→ Task statement
Examine the entries and show every line in which the word "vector" is found.

Extracted data entries
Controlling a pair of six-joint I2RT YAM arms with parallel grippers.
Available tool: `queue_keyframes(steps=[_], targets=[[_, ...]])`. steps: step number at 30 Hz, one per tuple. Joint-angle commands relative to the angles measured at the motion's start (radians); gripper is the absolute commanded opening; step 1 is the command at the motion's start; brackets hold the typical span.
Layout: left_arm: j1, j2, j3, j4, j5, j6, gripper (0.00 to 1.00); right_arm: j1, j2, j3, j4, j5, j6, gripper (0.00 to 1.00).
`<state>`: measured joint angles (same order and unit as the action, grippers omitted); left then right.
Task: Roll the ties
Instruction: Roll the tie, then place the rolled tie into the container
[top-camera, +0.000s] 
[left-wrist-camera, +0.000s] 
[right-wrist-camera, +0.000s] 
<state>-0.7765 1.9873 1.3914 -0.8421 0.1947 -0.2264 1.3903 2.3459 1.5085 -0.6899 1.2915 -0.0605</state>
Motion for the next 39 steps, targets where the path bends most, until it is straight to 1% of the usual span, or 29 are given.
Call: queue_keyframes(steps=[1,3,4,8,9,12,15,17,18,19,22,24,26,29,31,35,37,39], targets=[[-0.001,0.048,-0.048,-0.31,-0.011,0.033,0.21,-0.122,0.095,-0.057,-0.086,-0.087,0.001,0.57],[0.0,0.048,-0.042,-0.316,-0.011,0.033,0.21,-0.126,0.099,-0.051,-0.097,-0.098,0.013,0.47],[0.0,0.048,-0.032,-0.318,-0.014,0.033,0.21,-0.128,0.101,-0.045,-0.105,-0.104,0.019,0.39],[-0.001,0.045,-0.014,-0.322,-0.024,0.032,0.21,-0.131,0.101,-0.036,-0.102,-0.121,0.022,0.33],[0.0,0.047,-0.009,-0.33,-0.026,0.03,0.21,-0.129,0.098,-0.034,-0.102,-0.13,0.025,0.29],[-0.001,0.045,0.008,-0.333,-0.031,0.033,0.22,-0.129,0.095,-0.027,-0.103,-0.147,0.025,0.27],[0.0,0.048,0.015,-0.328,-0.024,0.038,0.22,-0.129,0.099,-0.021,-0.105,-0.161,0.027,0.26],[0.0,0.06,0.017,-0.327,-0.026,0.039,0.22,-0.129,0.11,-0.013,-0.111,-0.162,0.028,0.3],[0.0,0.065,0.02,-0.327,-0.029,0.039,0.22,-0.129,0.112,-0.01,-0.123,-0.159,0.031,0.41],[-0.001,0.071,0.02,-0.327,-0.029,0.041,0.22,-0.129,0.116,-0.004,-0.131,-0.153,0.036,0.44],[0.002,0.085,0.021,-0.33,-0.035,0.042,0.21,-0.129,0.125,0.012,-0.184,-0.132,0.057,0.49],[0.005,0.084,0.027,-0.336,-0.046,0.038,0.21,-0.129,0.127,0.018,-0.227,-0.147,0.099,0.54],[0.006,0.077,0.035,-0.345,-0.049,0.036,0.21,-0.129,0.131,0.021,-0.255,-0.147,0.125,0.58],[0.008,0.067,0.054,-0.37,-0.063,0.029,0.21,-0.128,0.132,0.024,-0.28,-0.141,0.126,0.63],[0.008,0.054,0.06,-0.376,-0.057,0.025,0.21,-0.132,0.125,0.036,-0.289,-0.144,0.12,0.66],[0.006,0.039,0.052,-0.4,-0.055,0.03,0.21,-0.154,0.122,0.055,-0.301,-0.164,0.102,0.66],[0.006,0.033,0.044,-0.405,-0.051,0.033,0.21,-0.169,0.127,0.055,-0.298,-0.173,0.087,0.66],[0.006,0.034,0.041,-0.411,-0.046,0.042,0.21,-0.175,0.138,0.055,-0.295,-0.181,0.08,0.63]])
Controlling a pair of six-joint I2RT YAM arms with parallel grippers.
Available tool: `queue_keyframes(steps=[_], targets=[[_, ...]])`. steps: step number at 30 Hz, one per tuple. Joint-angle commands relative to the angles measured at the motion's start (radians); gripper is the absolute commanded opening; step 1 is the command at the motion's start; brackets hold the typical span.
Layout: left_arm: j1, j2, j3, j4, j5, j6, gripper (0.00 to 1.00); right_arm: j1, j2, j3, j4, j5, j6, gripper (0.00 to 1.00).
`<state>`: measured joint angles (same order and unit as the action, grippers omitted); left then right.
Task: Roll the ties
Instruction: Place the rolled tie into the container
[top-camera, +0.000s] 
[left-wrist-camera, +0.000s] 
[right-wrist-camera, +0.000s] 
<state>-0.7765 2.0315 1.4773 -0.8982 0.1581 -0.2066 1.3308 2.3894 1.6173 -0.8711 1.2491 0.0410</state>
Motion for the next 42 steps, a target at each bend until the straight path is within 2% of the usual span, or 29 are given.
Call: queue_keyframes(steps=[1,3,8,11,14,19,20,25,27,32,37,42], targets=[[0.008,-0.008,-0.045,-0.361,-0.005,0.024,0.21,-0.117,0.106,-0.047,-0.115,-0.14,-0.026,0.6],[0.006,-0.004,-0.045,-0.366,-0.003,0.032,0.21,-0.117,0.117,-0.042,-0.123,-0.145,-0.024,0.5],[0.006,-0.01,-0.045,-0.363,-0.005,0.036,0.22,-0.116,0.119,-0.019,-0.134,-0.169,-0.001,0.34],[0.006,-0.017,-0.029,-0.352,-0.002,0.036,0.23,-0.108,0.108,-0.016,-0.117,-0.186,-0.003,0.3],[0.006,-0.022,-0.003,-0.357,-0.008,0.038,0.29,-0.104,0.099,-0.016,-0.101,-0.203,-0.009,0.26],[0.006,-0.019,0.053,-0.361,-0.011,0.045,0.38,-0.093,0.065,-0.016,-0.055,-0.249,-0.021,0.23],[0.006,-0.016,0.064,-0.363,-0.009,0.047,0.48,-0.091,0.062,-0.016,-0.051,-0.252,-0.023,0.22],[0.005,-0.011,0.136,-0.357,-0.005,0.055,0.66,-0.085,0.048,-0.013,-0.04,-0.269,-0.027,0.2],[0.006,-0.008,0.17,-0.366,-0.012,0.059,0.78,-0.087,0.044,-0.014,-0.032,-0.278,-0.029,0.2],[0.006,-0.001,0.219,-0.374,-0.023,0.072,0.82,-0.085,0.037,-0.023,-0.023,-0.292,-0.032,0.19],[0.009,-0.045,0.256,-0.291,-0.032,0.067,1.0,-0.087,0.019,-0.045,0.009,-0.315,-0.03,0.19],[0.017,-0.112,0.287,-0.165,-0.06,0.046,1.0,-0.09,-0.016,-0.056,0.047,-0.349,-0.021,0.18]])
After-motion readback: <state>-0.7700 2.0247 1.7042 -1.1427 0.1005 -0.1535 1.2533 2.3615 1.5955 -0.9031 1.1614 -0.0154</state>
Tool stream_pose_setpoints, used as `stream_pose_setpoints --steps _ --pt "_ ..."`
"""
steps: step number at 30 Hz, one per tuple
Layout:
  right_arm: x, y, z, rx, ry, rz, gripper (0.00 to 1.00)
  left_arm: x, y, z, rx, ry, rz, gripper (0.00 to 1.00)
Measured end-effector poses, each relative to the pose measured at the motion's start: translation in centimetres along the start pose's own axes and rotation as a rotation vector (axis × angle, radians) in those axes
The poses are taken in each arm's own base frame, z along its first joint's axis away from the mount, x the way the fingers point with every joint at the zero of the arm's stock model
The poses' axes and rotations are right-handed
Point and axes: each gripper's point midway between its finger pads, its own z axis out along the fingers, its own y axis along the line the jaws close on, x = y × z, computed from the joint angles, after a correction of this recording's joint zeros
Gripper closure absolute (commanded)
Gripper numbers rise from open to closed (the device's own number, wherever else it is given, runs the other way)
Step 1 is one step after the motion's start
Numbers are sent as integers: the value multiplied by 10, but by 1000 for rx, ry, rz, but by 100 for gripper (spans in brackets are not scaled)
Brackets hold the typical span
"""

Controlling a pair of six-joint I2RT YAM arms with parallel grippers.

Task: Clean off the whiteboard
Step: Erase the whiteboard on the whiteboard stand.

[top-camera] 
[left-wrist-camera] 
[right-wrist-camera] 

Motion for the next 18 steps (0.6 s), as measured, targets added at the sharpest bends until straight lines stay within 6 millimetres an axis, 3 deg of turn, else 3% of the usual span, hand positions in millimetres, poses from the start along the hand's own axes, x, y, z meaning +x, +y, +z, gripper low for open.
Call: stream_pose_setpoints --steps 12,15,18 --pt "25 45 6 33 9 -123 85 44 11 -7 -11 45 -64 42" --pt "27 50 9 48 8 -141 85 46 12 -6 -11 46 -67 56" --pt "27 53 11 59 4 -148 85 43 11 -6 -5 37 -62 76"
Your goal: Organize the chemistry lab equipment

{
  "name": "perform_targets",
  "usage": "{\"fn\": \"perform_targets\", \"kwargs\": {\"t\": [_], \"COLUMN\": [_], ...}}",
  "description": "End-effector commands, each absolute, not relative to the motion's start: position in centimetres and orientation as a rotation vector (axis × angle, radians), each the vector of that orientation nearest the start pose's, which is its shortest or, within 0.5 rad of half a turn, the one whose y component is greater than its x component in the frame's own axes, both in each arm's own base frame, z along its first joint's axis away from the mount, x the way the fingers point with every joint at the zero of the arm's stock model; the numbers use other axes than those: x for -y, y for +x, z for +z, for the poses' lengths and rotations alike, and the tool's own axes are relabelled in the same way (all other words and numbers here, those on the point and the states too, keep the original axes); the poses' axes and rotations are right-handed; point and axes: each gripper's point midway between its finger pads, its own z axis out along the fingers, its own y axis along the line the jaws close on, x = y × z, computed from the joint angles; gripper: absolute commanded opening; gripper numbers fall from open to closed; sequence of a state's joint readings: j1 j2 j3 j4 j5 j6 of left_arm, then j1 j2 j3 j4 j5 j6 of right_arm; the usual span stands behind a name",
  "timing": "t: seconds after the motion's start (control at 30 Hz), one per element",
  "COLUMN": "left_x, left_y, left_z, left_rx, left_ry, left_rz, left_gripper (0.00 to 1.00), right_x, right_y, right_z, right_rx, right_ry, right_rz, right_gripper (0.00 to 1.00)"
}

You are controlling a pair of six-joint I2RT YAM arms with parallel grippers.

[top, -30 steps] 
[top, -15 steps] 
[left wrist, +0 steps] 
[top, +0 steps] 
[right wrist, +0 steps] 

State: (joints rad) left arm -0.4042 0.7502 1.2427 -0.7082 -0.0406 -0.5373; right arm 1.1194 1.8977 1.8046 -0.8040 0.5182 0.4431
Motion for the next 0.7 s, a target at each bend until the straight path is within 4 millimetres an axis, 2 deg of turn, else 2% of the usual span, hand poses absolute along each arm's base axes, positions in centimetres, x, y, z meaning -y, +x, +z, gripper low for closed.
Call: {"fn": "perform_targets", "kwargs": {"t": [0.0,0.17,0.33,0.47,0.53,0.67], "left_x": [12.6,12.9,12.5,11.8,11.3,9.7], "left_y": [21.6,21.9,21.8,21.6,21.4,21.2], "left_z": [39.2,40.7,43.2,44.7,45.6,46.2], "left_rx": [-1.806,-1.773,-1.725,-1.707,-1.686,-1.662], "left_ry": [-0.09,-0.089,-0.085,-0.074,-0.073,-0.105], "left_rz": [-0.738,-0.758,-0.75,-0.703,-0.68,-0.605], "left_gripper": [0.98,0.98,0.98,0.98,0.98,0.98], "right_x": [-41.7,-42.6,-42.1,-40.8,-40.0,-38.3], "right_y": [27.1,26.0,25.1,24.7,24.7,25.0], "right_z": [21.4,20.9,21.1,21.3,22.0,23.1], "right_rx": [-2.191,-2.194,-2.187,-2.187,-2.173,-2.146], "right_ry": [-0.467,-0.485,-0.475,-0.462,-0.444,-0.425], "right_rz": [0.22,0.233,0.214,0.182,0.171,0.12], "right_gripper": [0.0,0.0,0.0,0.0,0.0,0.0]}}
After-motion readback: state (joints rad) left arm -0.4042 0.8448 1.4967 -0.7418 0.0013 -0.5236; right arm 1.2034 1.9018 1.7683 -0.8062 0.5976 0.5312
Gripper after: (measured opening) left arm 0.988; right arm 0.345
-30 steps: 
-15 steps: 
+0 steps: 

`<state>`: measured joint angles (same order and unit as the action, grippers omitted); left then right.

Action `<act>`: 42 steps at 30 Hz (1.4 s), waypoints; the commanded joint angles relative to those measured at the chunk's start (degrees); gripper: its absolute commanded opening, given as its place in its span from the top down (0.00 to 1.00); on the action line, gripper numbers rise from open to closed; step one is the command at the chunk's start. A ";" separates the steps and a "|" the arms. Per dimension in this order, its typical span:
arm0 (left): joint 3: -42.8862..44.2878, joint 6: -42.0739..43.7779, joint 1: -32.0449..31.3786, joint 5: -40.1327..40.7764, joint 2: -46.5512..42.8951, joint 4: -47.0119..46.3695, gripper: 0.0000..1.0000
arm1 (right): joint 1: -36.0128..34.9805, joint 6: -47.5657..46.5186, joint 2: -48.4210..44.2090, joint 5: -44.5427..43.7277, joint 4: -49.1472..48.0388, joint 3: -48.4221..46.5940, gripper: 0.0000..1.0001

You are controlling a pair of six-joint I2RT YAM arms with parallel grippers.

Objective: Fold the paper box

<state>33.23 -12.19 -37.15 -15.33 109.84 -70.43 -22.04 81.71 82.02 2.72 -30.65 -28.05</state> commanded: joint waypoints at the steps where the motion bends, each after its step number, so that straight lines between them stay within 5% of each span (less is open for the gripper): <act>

→ Answer box
Measured end-effector poses, each relative to the pose measured at the motion's start: translation in centimetres along the start pose's own axes and rotation as a rotation vector (axis × angle, radians) in those axes
  "description": "End-effector commands, each absolute, not relative to the motion's start: position in centimetres and orientation as a rotation vector (axis × angle, radians), each the vector of that orientation nearest the start pose's, which is its shortest or, within 0.5 rad of half a turn, the one whose y component is greater than its x component in the frame's own axes, both in each arm's own base frame, z along its first joint's axis away from the mount, x the way the fingers point with every joint at the zero of the arm's stock model; the numbers use other axes than those: x for -y, y for +x, z for +z, for the poses' lengths and rotations alike, and the tool's own axes are relabelled in the same way (all other words and numbers here, those on the point and the states too, keep the original axes); the poses' axes and rotations are right-handed; point and axes: each gripper's point midway between its finger pads, its own z axis out along the fingers, its own y axis along the line the jaws close on, x = y × z, computed from the joint angles; gripper: absolute commanded opening; gripper numbers fall from open to closed; sequence of a state's joint readings: j1 j2 j3 j4 j5 j6 of left_arm, then j1 j2 j3 j4 j5 j6 of right_arm; the usual span stands behind a name",

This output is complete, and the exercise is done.